When her husband, Ninoy Aquino, was assassinated in 1983, Cory took up the banner of resistance from Ninoy and stood up to the brutal dictator. When she ran for president, Marcos belittled her for being “a common housewife with no experience”. She defiantly replied: "Yes, that's right, I have no experience in stealing, in cheating and in killing political opponents." The battle was joined. In the end, the more experienced candidate fled the country when People Power redeemed the Filipino people’s dignity.

After assuming the presidency of the Philippines , Cory Aquino visited San Francisco on September 23, 1986 and spoke to 4,500 members of the Filipino community at a banquet held at the Moscone Center . As chair of the committee which hosted the largest banquet ever held for a visiting head of state in San Francisco history, I was privileged to sit close to her as she spoke of her fondness for our City:

“San Francisco has a special place in my heart. It was the cool, clear air of a free San Francisco that put the color back in my husband Ninoy Aquino’s cheeks when he arrived here after seven long years of imprisonment. It was here that Ninoy spent much of his convalescence after his triple heart bypass. This is the home of many of Ninoy’s and my most ardent supporters and friends, the home of many of the most vocal and active opponents of the dictatorship.

The Filipino-American community here constitutes one of the largest bases of support for People Power in the Philippines . Even though you are thousands of miles from the Philippines, you took to the streets, you held your own rallies, you let the world know your beliefs and contributed to the groundswell that eventually brought victory to the forces of freedom and democracy in the Philippines.”

President Aquino asked for our Filipino community to help the Philippines not just by sending money remittances and balikbayan boxes to the Philippines but in a more politically sophisticated way:

“You can help by becoming a strong political force in your adopted country and using that force to influence your adopted country’s attitudes towards your mother country.
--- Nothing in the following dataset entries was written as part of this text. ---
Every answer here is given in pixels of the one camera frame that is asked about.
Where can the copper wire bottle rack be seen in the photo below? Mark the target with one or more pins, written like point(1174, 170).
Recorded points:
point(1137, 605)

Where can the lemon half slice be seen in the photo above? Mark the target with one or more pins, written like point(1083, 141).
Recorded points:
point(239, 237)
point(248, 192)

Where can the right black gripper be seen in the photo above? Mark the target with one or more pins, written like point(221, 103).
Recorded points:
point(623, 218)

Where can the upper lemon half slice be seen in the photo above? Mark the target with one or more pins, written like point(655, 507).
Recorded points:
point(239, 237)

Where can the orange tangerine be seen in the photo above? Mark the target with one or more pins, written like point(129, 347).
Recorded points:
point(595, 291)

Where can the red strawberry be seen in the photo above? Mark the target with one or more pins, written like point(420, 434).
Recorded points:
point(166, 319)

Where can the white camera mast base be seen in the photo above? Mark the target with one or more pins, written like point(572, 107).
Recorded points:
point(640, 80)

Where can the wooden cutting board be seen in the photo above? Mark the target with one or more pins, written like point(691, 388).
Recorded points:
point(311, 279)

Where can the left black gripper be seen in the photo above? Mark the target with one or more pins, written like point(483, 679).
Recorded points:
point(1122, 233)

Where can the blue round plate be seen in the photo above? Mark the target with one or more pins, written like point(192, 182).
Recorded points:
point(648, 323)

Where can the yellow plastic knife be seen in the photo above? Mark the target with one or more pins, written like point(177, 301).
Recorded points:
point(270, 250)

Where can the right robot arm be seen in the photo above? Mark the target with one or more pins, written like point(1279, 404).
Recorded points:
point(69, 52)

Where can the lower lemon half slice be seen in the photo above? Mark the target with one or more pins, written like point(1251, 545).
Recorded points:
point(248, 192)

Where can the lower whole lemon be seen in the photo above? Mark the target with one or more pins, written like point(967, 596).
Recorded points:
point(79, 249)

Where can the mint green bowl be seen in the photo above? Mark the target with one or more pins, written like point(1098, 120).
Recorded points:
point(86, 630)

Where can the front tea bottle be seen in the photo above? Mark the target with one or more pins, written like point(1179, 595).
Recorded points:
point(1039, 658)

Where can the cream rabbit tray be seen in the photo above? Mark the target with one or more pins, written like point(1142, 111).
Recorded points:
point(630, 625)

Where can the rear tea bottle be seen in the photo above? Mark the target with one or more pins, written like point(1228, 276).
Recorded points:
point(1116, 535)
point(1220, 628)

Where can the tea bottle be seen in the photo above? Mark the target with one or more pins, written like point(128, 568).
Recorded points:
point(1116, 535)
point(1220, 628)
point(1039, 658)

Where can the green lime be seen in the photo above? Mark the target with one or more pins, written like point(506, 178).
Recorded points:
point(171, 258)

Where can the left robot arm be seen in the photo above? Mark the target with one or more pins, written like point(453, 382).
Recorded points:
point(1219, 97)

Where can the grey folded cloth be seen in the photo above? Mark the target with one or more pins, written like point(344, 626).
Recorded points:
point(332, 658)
Follow the lead of the Jewish-Americans who, despite being a small minority, form an indispensable pillar of a strong and independent Israel . Surely they are no stronger, no smarter, no more imaginative or dedicated than you are. They may be more organized, more politically oriented, more helpful to each other. And certainly they work hard at keeping America ’s interest in Israel alive at all levels of society - in business, in education, in government, in the arts and sciences.

And so must you with respect to the Philippines . You must guard the image of the Filipino that the February Revolution burnished so brightly. You must guide those joining your ranks so that you enhance the image of Filipinos here. All impressions of you, American though you might be, will hark back to the Philippines .

Strive for political power in this country. Unite. Learn from the new Philippines how people, acting together, have made the difference at home. You too can make a difference here, for your own betterment and that of generations to come.”

Cory also asked us to educate ourselves and our youth about our history and our provenance, our heroes and our pride: “Be proud of your roots. Do not let your children or your grandchildren forget that they came from a land that produced Rizal, Bonifacio, Mabini and yes, Ninoy – men who could stand shoulder to shoulder with the best that this country or the world has produced.”

Not only men but many women too, like Cory Aquino.